_Problem details_
Could the data below be retyped exactly, without its pictures?

_Stored data_
------------------------------------------------------------------------
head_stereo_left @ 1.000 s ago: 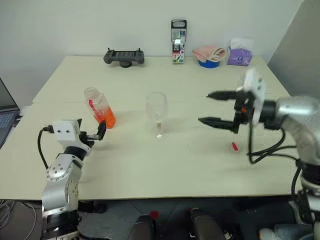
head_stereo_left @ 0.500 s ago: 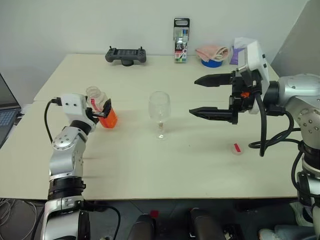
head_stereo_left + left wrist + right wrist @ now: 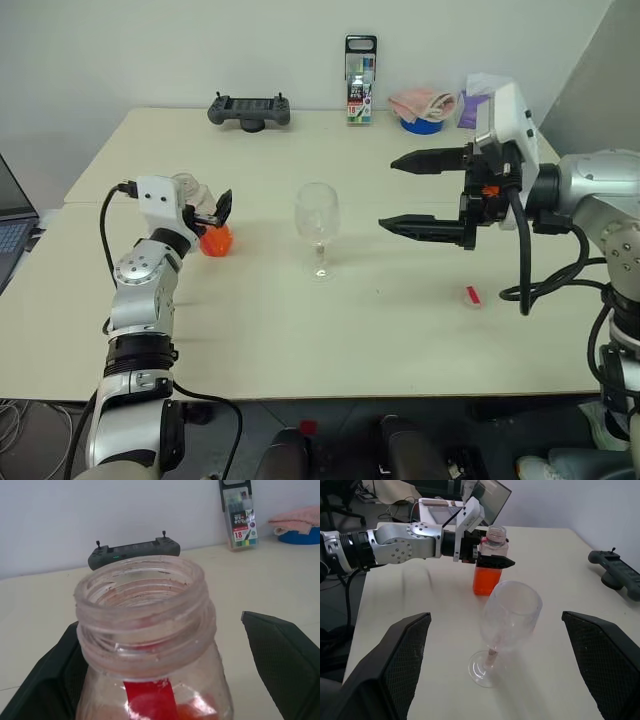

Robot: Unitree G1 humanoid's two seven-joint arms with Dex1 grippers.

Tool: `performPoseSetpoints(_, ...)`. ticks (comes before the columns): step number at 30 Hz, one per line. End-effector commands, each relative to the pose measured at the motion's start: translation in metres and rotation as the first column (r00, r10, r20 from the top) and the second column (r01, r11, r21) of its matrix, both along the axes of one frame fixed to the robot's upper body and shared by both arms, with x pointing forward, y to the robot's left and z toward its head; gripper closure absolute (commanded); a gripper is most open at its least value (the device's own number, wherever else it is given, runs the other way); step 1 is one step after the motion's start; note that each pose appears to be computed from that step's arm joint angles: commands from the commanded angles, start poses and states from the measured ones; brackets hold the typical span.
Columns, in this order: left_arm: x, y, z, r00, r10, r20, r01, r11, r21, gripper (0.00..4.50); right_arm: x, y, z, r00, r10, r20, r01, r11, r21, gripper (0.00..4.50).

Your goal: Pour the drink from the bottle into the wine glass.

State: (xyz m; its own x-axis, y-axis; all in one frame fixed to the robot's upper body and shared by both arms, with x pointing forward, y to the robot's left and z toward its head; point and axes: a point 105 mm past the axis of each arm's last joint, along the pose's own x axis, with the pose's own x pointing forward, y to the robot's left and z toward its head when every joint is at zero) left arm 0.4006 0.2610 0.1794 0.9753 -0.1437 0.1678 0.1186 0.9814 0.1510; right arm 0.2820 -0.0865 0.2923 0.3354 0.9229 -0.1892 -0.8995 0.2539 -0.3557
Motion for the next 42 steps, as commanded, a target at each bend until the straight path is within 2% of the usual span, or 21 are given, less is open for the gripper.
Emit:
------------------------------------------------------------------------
_Task solution_
head_stereo_left @ 1.000 s ago: 
head_stereo_left @ 0.500 s ago: 
head_stereo_left + left wrist + right wrist @ now: 

Robot: Unitree G1 humanoid's two seven-joint arms with Dex1 grippers.

Tool: `performPoseSetpoints(_, ...)`. ticks (comes before the columns): step number at 30 Hz, one per line. End-effector commands, each relative to the pose measured at the motion's start: translation in metres and rotation as the first column (r00, r10, r20 from the top) and the second column (r01, r11, r21) of its matrix, both along the axes of one frame fixed to the robot's upper body and shared by both arms, with x pointing forward, y to the robot's left and z toward its head; gripper closure absolute (commanded); a gripper is most open at its least value (the device's own number, wherever else it is given, runs the other way); step 1 is one step after the motion's start; note that each pose appears to be computed from that step's arm joint angles: commands from the commanded angles, start poses and states from the measured ones; brackets hold the typical span.
Columns, in this order: left_arm: x, y, z, r00, r10, r20, r01, r11, r21, gripper (0.00..4.50); right_arm: x, y, z, r00, r10, r20, r01, r11, r21, gripper (0.00..4.50).

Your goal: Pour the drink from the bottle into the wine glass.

State: (xyz m; its own x-axis, y-axis; all in one frame fixed to the robot's upper body and shared by both arms, with x pointing forward, y to the robot's left and z toward its head; point and axes: a point 105 mm past the axis of each arm's last joint, along the pose's own x axis, with the pose's own x pointing forward, y to the robot's left and z toward its head when every joint is at zero) left arm 0.4006 0.2610 0.1794 0.9753 -0.1437 0.1678 0.1186 0.9814 0.1510; right arm 0.2820 -0.0865 0.2923 0.3354 0.9229 -0.1892 -0.8995 0.2539 -0.3557
Motion for the next 42 steps, as commanded, a target at each bend until the straight path is within 2% of the usual span, or 21 are given, less is open for the gripper.
Emit:

Nothing further is required for this answer.